しかし、分割払いの約束をしても、支払をしない男性は沢山います。
公正証書に残したとしても、支払をしない男性はおります。


一旦離婚をすると、婚姻費用(生活費)の支払いを受けることはできなくなります。また、夫が他の女性と結婚することもできるようになります。

そこで、よほど夫を信頼することができる場合以外には、分割払いでの支払の約束はしないでおいた方が良いでしょう。

 

DV やモラハラの場合

 

配偶者からのDV

 

夫から暴力(DV)やモラハラ(言葉による暴力)を受けた場合には、妻はどうしたらいいでしょうか。

妻としては、当初は自分自身が夫から暴力やモラハラを受けてるという認識がない人も結構いらっしゃいます。
だんだんと耐えられなくなってきて、友人や知人や公的機関などに相談をして初めて、自分がされてきたことは実はひどいことだったんだと認識する妻の方もいらっしゃいます。

 

夫の暴力(DV)

暴力(DV)の場合は、本来、立派な犯罪です。

万一、夫から暴力を振るわれた場合には、きちんと写真にとっておきましょう。また、面倒かもしれませんが、病院に行って、お医者さんに夫から暴力を振るわれたことを伝えて、診断書ももらっておいた方が良いです。

その上で、警察に被害届を出すのもいいですし、夫と離婚をするのもいいかもしれません。
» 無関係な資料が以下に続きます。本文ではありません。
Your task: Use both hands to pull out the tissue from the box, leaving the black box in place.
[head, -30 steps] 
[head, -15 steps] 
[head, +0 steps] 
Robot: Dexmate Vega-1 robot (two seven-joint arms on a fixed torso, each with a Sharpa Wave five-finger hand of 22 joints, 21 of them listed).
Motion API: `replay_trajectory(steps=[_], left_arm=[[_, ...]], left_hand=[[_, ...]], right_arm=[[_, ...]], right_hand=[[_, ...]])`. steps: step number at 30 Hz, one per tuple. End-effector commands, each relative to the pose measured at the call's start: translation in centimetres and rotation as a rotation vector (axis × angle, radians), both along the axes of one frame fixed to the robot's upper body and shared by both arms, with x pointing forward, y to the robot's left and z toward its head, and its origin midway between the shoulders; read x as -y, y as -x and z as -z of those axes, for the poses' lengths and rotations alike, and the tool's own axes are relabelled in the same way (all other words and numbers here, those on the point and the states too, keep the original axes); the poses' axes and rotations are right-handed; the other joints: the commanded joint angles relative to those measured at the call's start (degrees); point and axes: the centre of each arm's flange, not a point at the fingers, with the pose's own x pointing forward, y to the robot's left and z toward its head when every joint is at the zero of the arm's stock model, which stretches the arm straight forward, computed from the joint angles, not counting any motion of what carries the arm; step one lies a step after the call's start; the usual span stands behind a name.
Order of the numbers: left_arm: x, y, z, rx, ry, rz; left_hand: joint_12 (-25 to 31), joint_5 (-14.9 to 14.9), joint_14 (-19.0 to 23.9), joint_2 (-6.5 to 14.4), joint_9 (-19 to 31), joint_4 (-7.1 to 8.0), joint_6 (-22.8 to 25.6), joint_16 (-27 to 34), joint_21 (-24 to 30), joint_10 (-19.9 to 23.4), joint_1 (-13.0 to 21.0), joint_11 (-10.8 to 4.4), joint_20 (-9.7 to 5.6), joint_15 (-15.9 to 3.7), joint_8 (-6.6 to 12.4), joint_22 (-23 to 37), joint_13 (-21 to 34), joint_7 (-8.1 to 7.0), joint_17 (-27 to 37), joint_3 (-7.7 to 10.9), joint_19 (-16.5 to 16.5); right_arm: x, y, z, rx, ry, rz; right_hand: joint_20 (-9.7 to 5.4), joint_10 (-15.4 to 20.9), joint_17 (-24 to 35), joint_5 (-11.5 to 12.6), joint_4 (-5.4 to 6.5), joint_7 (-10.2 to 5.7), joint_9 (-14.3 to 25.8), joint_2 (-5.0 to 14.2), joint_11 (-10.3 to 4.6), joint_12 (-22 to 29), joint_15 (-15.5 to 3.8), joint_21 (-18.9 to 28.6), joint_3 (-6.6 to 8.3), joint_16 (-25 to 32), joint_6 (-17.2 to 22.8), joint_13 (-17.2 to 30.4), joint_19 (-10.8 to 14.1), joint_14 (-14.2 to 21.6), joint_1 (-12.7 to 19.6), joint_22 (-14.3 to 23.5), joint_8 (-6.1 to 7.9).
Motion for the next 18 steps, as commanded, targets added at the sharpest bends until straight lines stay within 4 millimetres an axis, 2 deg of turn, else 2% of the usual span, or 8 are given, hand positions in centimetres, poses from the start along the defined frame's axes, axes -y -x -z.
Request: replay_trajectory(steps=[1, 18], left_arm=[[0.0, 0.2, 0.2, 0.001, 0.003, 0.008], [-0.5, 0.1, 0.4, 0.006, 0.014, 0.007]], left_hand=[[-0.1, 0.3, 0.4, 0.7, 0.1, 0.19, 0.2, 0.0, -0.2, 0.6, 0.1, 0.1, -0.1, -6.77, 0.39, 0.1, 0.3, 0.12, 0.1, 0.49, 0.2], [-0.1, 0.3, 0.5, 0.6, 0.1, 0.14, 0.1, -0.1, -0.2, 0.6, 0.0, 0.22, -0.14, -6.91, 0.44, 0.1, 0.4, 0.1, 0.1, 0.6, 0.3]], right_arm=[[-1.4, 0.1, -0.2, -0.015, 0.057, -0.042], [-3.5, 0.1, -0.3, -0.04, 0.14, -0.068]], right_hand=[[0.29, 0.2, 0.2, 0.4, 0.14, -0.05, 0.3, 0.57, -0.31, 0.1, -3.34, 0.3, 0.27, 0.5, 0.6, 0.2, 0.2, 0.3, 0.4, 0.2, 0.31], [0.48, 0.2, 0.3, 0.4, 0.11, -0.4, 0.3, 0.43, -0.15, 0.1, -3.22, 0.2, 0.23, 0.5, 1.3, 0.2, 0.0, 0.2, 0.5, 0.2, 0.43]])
夫からの更なる暴力を防ぐために、警察や弁護士に相談をする場合には、夫に知られないようにして、信頼できる人(家族)などに相談の上でされる方がよろしいかと思います。

夫のモラハラ

モラハラについては、証拠の確保が問題になるかと思います。
暴力の場合、病院で治療して診断書をもらうことができます。
一方、モラハラの場合には、客観的な証拠がなかなかないかと思います。

そのため、自分自身で証拠を確保するべきです。

日記

日頃夫に言われたことを日記にこまめに記載をしておくことが必要かとは思います。

この場合、時間の流れを意識して、夫から暴言をされた経緯、暴言の内容、夫がモラハラをしてきた動機はなにかを自分なりにまとめるべきだと思います。

 

録音

夫のモラハラの発言を録音できればするべきです。


SNSやメール



メールなどに記載されている内容も立派な証拠です。
しっかりと保存をしておきましょう。

家族などの証言

夫からモラハラされた場合、親や友人などの周囲に相談をされている場合も多いです。
そこで、親や友人などにモラハラの状況について一筆書いてもらうことも有効でしょう。

 

DV の場合もモラハラの場合も、夫にされたことで怒って反撃をすると色々と後で不利益になることがあります。
妻自身が警察に捕まってしまうかもしれません。離婚の際に、夫に言い訳するきっかけを与えかねません。
そこで、できるだけ早い段階で色々な人に相談することが大事になってきます。


 

ももこちゃん
女性に対しては優しくしないと駄目ですよ!しっかり話を聞いて下さいね。
はい。しっかり話を聞いて、粘り強くやっていきます。